Another study in the book Sourcebook of Family Research and Theory explains the importance of chosen family, a concept many associate with LGBTQ+ individuals who don’t have a biological family to fall back on, by stating “Carrington cautions us against seeing these chosen families as ‘a rough approximation of the real thing,’ adding that often ‘these bonds are far more extensive’ than what most heterosexual people understand as friendship.”
Indigenous families offer a much broader definition of family. A report for child welfare workers who work alongside these families defines “community family,” as “the members of the First Nations community.” They also might have an auntie or grandmother who has the same nurturing role as a mother or father. Extended family, the community, or even the clan system or greater nation can have a role in raising a child.
It isn’t as uncommon as you may think, and many communities have been doing it for decades. Realistically, biology doesn’t define all families. For my family, a blend of all these definitions, and not one alone, defines who we are.
Choosing your family
Raine, Carla and myself all agree being able to pick who we consider family has created a much stronger bond in the face of the adversity our family has faced.
“I think divorcing doesn’t automatically make life happy,” explains Carla, “and I don’t think staying together forever necessarily makes life happy either.”
Divorce is something we mostly understand as a necessary evil, but of course, we wish it wasn’t something we had to go through. A common experience we all share – family who has trouble with addiction, alcoholism, and in some cases, abuse. Understanding that in any situation, we have the choice to stay or leave, is far more bonding than our biological connections.
Carla hopes her children learn to cherish the bond of family, regardless of if those bonds are made by blood or by choice.

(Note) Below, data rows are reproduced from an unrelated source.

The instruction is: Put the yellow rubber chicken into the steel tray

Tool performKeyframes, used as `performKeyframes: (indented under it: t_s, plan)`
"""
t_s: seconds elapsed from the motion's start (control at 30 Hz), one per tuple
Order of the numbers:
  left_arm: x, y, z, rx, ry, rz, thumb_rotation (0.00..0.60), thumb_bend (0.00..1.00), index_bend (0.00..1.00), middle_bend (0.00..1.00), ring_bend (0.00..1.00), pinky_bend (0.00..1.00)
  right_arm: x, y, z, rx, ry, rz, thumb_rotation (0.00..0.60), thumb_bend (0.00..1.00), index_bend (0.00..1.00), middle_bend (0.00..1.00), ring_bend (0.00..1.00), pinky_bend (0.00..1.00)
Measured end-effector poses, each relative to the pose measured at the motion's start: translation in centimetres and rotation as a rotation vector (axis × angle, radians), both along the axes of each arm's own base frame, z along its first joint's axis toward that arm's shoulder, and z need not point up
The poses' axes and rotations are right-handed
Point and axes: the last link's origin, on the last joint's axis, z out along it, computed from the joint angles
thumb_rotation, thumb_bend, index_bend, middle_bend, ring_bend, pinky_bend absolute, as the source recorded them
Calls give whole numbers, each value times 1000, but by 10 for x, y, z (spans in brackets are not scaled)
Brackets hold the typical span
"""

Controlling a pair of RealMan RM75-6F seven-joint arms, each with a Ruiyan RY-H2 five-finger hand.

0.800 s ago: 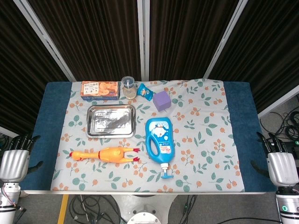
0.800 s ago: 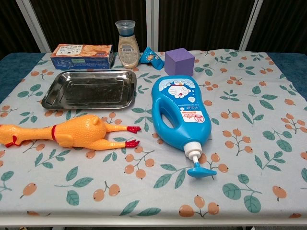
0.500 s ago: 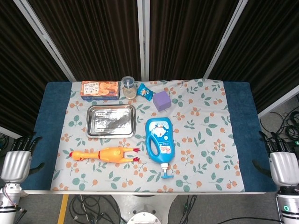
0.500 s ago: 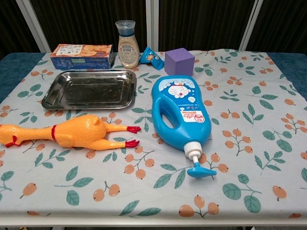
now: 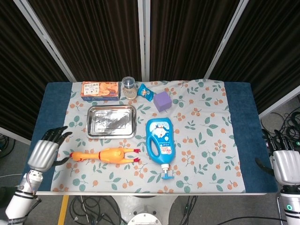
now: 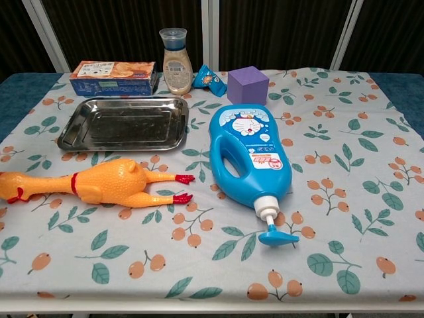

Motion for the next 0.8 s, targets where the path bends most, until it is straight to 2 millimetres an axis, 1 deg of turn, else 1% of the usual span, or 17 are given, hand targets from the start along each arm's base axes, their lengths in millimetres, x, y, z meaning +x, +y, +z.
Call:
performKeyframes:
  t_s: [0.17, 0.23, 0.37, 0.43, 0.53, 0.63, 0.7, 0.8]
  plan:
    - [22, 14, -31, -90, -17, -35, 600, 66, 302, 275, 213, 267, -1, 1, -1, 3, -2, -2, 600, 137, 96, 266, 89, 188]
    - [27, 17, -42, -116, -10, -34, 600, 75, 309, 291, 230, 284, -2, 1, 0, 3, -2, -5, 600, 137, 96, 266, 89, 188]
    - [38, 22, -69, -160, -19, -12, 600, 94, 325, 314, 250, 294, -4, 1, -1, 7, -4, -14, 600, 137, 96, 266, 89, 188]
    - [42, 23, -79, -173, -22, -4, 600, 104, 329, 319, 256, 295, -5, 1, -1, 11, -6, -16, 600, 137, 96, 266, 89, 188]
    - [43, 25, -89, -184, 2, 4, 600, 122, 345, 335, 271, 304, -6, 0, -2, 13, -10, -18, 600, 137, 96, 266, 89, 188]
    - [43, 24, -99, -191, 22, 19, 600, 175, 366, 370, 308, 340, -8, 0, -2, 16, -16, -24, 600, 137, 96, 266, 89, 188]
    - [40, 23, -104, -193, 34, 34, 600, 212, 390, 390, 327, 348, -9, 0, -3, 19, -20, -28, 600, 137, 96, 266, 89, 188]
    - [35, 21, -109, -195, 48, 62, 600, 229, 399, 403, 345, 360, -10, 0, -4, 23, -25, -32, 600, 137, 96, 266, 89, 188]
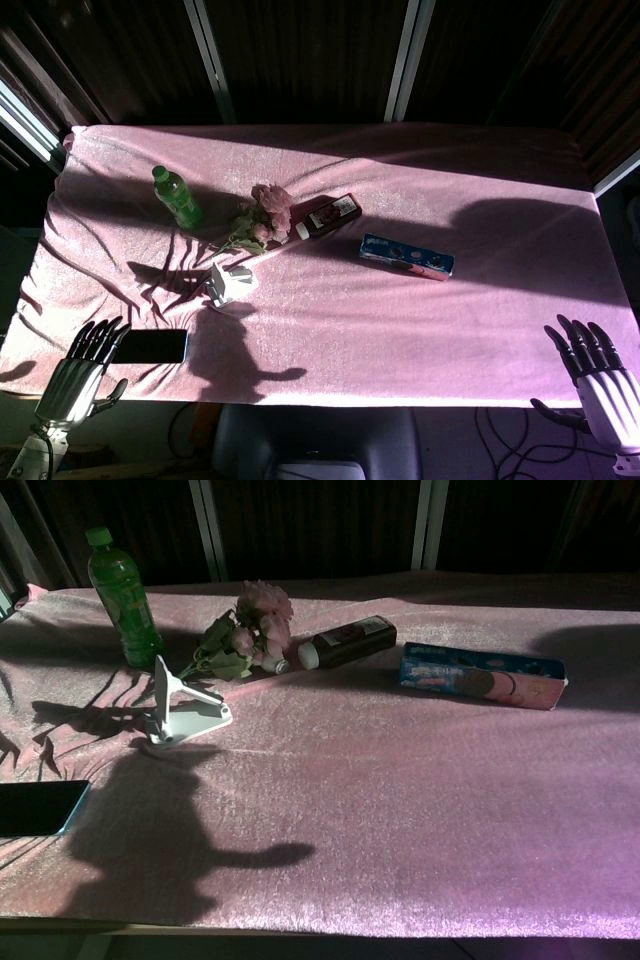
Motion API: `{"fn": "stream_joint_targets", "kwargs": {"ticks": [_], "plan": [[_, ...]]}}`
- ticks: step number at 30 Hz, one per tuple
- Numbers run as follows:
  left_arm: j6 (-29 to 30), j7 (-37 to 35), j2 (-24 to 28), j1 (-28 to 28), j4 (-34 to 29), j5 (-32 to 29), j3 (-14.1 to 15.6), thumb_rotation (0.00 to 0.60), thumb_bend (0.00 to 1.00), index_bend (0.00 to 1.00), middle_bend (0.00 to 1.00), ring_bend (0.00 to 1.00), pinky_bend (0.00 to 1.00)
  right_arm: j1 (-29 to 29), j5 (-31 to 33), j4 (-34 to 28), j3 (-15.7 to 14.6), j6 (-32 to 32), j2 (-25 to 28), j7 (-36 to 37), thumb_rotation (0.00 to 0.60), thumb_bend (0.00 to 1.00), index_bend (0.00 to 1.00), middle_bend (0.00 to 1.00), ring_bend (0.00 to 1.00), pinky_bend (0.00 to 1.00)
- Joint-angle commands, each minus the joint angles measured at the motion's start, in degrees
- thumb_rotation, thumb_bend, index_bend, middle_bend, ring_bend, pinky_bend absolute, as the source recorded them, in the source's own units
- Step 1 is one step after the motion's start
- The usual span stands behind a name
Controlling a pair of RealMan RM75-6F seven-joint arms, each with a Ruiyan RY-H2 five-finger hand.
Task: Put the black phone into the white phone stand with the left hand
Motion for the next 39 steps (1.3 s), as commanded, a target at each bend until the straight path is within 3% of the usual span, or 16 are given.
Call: {"fn": "stream_joint_targets", "kwargs": {"ticks": [1, 5, 8, 12, 17, 24, 32, 39], "plan": [[-0.47, -0.09, -0.63, -0.52, 0.39, 2.75, 1.15, 0.600, 0.33, 0.00, 0.00, 0.00, 0.00, 0.34, -0.57, -0.24, -0.10, -0.39, -0.14, -0.15, 0.600, 0.24, 0.00, 0.00, 0.00, 0.00], [-6.25, 3.74, 0.23, -3.25, -1.70, 4.00, 2.28, 0.600, 0.33, 0.00, 0.00, 0.00, 0.00, 1.07, -1.10, -0.56, -0.26, -1.82, -0.30, -1.23, 0.600, 0.24, 0.00, 0.00, 0.00, 0.00], [-12.15, 11.27, 1.76, -5.44, -6.56, 1.13, 1.57, 0.600, 0.33, 0.00, 0.00, 0.00, 0.00, 1.45, -1.84, -0.76, -0.53, -2.38, -0.34, -1.68, 0.600, 0.24, 0.00, 0.00, 0.00, 0.00], [-19.71, 21.37, 3.34, -8.68, -13.41, -6.83, -1.14, 0.600, 0.32, 0.00, 0.03, 0.00, 0.00, 1.81, -3.05, -0.95, -0.92, -2.57, -0.44, -1.73, 0.600, 0.24, 0.00, 0.00, 0.00, 0.00], [-24.07, 32.17, 2.82, -11.81, -17.23, -18.92, -4.90, 0.600, 0.32, 0.00, 0.02, 0.00, 0.00, 2.83, -4.16, -1.24, -1.11, -3.63, -0.58, -1.71, 0.600, 0.24, 0.00, 0.00, 0.00, 0.00], [-24.78, 42.44, 2.76, -15.21, -19.38, -35.64, -6.32, 0.600, 0.33, 0.00, 0.03, 0.00, 0.00, 3.76, -4.55, -1.85, -1.15, -4.54, -0.39, -1.29, 0.600, 0.24, 0.00, 0.00, 0.00, 0.00], [-24.04, 47.10, 1.27, -18.27, -19.12, -45.51, -5.40, 0.600, 0.32, 0.00, 0.05, 0.00, 0.00, 4.06, -5.16, -1.97, -1.41, -4.52, -0.47, -1.21, 0.600, 0.24, 0.00, 0.00, 0.00, 0.00], [-25.51, 45.30, -0.40, -20.80, -17.32, -48.59, -5.07, 0.600, 0.31, 0.00, 0.06, 0.00, 0.00, 4.13, -5.05, -1.97, -1.34, -4.10, -0.36, -0.47, 0.600, 0.24, 0.00, 0.00, 0.00, 0.00]]}}
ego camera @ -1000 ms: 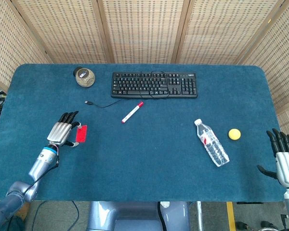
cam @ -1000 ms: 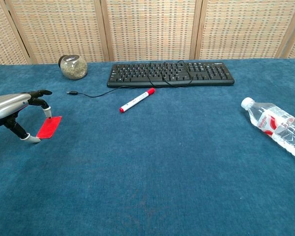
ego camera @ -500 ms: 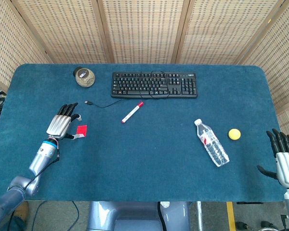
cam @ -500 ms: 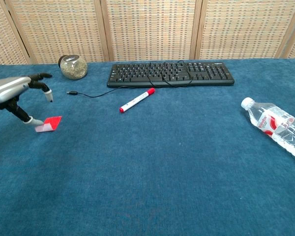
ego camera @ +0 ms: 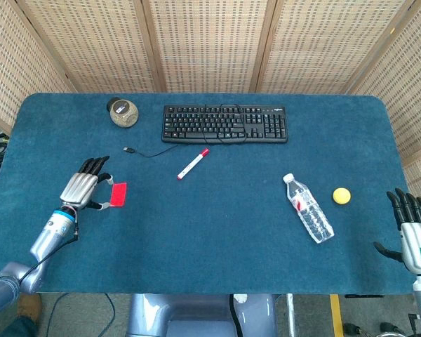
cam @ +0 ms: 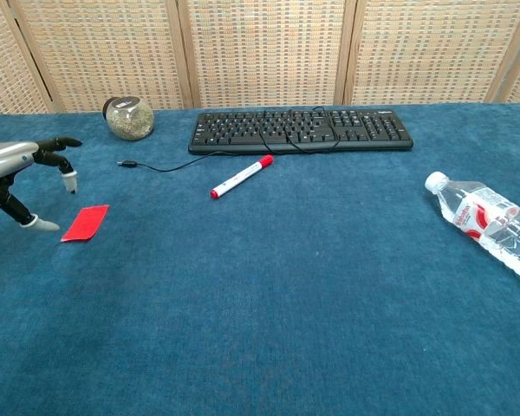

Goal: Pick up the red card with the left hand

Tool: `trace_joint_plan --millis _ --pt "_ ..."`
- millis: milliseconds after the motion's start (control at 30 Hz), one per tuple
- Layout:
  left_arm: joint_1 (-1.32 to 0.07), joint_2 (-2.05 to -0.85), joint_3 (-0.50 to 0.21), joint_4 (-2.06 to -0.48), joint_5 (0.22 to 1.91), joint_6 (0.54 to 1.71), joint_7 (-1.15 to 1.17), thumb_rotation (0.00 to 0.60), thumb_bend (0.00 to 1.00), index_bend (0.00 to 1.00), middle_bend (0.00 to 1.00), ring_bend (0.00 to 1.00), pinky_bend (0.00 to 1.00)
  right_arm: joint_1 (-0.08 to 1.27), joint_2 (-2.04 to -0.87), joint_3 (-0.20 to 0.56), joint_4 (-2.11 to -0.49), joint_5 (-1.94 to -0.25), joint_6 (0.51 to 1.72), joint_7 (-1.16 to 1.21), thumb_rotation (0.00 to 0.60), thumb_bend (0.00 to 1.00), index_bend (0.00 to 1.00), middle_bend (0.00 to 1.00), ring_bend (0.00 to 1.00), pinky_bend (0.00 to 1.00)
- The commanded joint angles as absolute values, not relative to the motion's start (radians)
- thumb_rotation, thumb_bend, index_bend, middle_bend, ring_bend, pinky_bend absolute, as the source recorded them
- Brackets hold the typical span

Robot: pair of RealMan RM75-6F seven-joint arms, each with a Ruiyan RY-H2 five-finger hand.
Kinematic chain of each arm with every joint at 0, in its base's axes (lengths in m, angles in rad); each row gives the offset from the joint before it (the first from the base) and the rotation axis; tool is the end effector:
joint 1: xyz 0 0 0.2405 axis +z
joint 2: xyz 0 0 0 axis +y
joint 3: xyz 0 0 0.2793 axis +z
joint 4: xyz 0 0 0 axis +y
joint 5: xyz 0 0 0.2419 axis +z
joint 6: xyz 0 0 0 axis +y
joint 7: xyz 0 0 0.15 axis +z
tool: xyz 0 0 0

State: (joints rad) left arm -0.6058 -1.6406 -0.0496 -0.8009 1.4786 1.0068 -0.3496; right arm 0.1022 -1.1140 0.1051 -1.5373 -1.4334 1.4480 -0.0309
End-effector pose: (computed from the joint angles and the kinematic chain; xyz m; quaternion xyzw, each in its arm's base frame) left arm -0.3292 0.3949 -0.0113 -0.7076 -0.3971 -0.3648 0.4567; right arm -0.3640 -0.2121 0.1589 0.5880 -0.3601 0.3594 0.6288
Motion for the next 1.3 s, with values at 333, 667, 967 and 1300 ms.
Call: trace_joint_plan --millis 333,667,967,1300 --pt "-0.609 -1.662 -0.054 -0.83 1.452 0.971 -0.324 0.6 0.09 0.49 0.0 0.0 0.0 0.102 -1.111 0.104 -1.538 -1.435 1.449 -0.023 0.6 0.0 0.0 0.0 0.0 0.0" --pt "-0.613 -1.681 -0.061 -0.827 1.438 0.957 -0.312 0.6 0.12 0.49 0.0 0.0 0.0 0.102 -1.11 0.103 -1.536 -1.434 1.445 -0.017 0.6 0.0 0.0 0.0 0.0 0.0" --pt "-0.619 -1.685 -0.065 -0.814 1.432 0.943 -0.311 0.6 0.12 0.49 0.0 0.0 0.0 0.103 -1.109 0.104 -1.535 -1.432 1.443 -0.014 0.6 0.0 0.0 0.0 0.0 0.0" --pt "-0.621 -1.699 -0.066 -0.793 1.426 0.93 -0.316 0.6 0.12 0.49 0.0 0.0 0.0 0.103 -1.106 0.101 -1.538 -1.438 1.444 -0.007 0.6 0.0 0.0 0.0 0.0 0.0"
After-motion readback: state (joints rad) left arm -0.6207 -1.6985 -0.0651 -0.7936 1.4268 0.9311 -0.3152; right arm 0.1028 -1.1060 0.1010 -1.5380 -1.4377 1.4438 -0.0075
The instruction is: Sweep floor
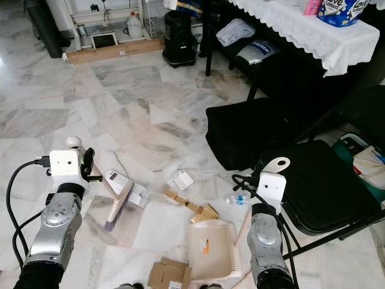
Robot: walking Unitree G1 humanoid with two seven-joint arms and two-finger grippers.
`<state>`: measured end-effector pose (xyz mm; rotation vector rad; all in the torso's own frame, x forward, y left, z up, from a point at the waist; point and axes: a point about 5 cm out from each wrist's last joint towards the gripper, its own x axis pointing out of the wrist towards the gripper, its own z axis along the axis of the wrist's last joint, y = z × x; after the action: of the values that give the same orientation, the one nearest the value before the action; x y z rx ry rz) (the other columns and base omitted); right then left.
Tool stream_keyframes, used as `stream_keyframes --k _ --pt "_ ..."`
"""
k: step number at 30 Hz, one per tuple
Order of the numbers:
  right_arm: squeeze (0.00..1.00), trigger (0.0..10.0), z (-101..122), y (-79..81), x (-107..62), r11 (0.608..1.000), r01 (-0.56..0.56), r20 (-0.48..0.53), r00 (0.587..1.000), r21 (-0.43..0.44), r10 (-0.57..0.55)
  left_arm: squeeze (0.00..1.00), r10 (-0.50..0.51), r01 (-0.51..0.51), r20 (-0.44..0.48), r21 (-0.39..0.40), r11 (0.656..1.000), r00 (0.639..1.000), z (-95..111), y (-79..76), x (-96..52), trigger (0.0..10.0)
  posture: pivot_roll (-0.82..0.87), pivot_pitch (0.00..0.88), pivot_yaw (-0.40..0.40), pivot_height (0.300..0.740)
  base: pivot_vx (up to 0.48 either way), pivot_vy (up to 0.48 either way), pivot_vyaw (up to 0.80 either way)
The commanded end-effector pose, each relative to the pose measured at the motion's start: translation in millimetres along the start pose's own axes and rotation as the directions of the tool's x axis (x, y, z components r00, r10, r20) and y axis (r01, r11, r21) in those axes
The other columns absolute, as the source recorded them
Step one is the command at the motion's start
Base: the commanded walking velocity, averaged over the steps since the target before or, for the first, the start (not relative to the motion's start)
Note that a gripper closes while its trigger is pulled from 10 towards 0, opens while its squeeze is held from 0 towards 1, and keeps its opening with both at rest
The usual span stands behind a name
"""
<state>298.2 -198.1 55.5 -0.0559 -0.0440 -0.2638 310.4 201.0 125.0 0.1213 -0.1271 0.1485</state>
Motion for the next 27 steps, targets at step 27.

“The importance of making an effort to maintain family ties. It doesn’t take much but I think it’s easy to get into our adult lives and months go by and we don’t connect. I hope we all take away that the connection of the big family is something to work to keep.”
She adds, “that’s why I don’t want to get rid of this big house, too. I had a friend of mine who, her husband, I was telling him about it, he said, ‘Well, it sounds like your house breathes and it expands at certain times and then it shrinks down at other times.’”
“Sometimes I’m here all alone, which is fine, but I love the times when it expands more.”